WORK ORDER >>
Copy the records below verbatim, from the first line through the line containing "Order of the", inclusive, and output nothing else.

EXERCISE DATA >>
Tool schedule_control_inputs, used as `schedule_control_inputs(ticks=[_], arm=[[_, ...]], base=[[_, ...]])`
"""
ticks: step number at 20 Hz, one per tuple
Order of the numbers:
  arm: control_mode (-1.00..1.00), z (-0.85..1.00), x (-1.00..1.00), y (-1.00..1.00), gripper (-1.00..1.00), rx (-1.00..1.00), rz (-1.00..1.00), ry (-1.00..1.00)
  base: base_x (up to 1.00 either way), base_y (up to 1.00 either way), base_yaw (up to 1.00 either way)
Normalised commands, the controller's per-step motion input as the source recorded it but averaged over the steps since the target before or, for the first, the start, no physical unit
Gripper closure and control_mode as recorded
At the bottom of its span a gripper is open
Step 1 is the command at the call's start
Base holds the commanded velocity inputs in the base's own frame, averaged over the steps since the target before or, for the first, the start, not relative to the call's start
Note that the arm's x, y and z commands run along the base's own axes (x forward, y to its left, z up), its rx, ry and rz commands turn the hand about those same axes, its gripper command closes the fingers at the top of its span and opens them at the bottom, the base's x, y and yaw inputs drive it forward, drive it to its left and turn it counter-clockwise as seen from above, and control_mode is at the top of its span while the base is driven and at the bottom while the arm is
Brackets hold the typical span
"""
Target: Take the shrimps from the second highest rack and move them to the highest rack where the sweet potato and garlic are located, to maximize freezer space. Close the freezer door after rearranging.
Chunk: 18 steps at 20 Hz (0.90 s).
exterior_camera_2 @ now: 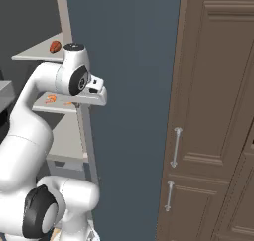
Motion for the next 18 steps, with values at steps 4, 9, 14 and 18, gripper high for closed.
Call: schedule_control_inputs(ticks=[4,9,14,18], arm=[[1.0,0.0,-0.05,0.0,-1.0,0.0,0.0,-0.01],[1.0,0.0,0.0,0.0,-1.0,0.0,0.0,0.0],[1.0,0.0,0.0,0.0,-1.0,0.0,0.0,0.0],[1.0,0.0,0.0,0.0,-1.0,0.0,0.0,0.0]], base=[[-0.19,0.0,0.0],[-0.3,0.24,0.15],[-0.01,0.47,0.41],[0.0,0.31,0.45]])
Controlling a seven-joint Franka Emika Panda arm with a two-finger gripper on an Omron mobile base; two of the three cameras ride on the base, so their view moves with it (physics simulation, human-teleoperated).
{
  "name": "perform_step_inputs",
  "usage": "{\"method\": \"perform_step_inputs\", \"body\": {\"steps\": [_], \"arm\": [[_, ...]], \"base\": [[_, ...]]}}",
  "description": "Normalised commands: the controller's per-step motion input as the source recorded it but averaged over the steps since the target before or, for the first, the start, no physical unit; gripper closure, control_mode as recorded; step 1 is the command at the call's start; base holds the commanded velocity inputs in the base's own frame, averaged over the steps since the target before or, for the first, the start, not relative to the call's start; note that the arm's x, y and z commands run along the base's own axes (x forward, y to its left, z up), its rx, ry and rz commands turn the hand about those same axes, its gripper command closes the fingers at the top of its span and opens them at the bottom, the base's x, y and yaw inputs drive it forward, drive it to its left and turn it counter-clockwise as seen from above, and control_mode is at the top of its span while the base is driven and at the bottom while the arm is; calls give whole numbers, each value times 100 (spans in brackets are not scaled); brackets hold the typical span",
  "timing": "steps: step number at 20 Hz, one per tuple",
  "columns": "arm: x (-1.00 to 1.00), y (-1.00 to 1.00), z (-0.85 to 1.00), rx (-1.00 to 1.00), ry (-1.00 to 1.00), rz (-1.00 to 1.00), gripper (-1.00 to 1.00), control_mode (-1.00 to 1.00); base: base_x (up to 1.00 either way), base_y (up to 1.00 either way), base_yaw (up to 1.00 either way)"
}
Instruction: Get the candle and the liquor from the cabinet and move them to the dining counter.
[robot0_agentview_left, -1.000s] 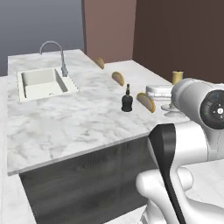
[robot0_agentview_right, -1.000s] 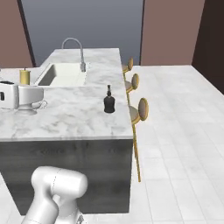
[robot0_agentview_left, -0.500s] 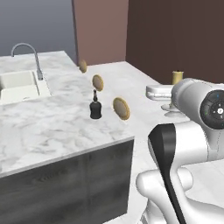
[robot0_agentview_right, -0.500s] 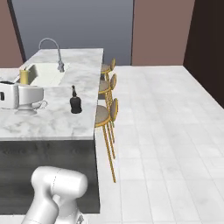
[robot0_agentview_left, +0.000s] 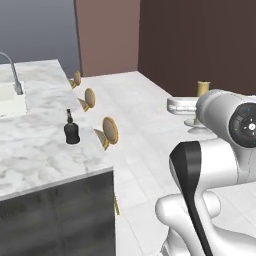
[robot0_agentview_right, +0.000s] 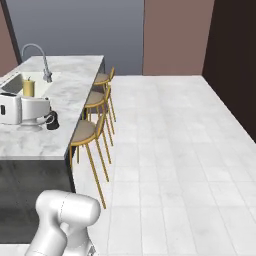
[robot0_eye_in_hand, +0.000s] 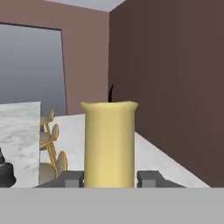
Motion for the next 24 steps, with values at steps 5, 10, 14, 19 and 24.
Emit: {"method": "perform_step_inputs", "body": {"steps": [5, 10, 14, 19, 24], "arm": [[0, 0, 0, 0, 0, 0, 100, 100], [0, 0, 0, 0, 0, 0, 100, 100], [0, 0, 0, 0, 0, 0, 100, 100], [0, 0, 0, 0, 0, 0, 100, 100], [0, 0, 0, 0, 0, 0, 100, 100]], "base": [[16, -61, 22], [20, -54, 28], [22, -44, 35], [23, -43, 36], [28, -51, 25]]}}
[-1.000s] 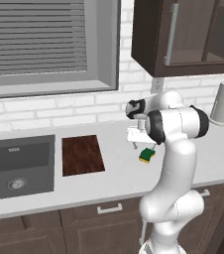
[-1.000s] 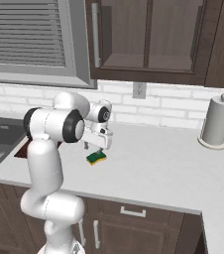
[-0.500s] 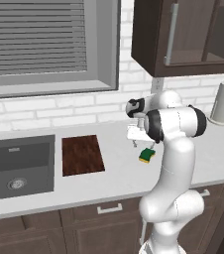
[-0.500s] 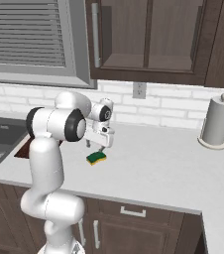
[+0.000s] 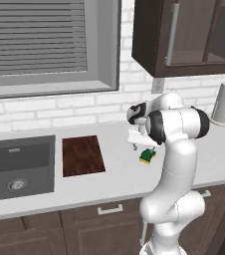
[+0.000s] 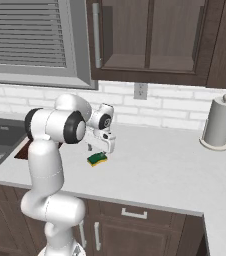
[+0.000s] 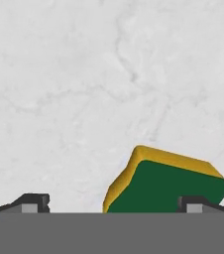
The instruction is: Pick up the sponge from the counter and clean the cutting board by briefly scrubbing or pressing down on the cutting board. Once finished, release the sponge.
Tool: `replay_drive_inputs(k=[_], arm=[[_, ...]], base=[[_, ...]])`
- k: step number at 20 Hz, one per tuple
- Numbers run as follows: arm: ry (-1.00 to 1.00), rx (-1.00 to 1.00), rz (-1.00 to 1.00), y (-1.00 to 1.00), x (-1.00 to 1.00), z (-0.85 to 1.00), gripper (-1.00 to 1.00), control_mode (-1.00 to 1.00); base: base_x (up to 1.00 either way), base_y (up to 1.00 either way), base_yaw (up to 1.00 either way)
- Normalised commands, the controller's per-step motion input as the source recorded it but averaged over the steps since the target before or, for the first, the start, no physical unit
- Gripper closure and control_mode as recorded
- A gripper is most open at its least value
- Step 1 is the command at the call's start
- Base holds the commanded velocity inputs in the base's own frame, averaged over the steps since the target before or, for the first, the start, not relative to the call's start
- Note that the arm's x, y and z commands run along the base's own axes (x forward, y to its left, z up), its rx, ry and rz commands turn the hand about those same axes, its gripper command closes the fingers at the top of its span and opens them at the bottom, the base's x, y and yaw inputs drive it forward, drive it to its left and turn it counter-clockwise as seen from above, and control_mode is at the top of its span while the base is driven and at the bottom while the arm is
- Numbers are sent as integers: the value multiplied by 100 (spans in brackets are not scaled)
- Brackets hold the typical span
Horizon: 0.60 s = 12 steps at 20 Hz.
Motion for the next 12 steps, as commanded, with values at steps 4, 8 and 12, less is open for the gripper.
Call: replay_drive_inputs(k=[4,8,12], arm=[[3,0,0,0,0,-7,-100,-100],[6,0,0,0,0,0,-100,-100],[0,0,0,0,-11,1,-100,-100]], base=[[0,0,0],[0,0,0],[0,0,0]])
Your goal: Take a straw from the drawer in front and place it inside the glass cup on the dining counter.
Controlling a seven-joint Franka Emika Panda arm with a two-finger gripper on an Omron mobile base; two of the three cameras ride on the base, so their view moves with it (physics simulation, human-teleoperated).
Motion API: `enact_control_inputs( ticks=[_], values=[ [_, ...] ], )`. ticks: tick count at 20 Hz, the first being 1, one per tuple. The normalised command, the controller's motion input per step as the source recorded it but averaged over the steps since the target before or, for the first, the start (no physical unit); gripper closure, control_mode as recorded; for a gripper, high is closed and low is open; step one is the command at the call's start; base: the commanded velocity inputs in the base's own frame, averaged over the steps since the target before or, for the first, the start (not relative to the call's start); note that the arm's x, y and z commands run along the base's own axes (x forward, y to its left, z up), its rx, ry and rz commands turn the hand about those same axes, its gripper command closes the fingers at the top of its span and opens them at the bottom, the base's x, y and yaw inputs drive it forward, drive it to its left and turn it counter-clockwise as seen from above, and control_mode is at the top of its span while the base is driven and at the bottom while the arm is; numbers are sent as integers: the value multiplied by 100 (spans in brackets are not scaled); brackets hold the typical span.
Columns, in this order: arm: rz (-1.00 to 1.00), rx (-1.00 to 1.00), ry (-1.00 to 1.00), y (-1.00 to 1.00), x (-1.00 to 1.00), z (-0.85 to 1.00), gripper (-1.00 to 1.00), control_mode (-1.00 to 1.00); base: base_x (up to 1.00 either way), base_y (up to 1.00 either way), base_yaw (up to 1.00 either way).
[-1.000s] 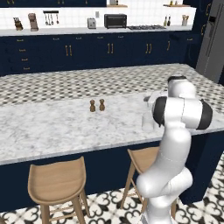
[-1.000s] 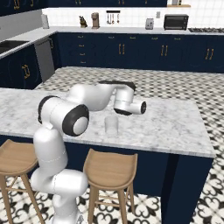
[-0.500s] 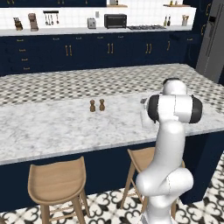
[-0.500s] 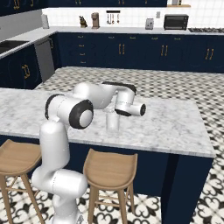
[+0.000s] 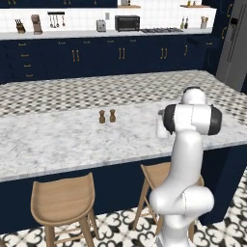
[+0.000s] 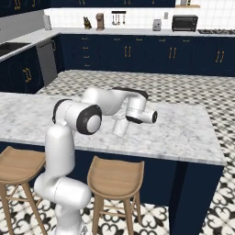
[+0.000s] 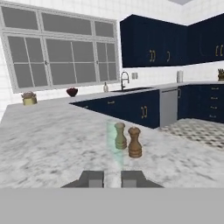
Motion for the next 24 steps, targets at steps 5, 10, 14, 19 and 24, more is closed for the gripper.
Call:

SOLUTION FOR THIS EXERCISE >>
Tool schedule_control_inputs, used as `schedule_control_inputs(ticks=[_], arm=[[_, ...]], base=[[_, ...]])`
"""
ticks: step number at 20 Hz, one per tuple
Order of the numbers:

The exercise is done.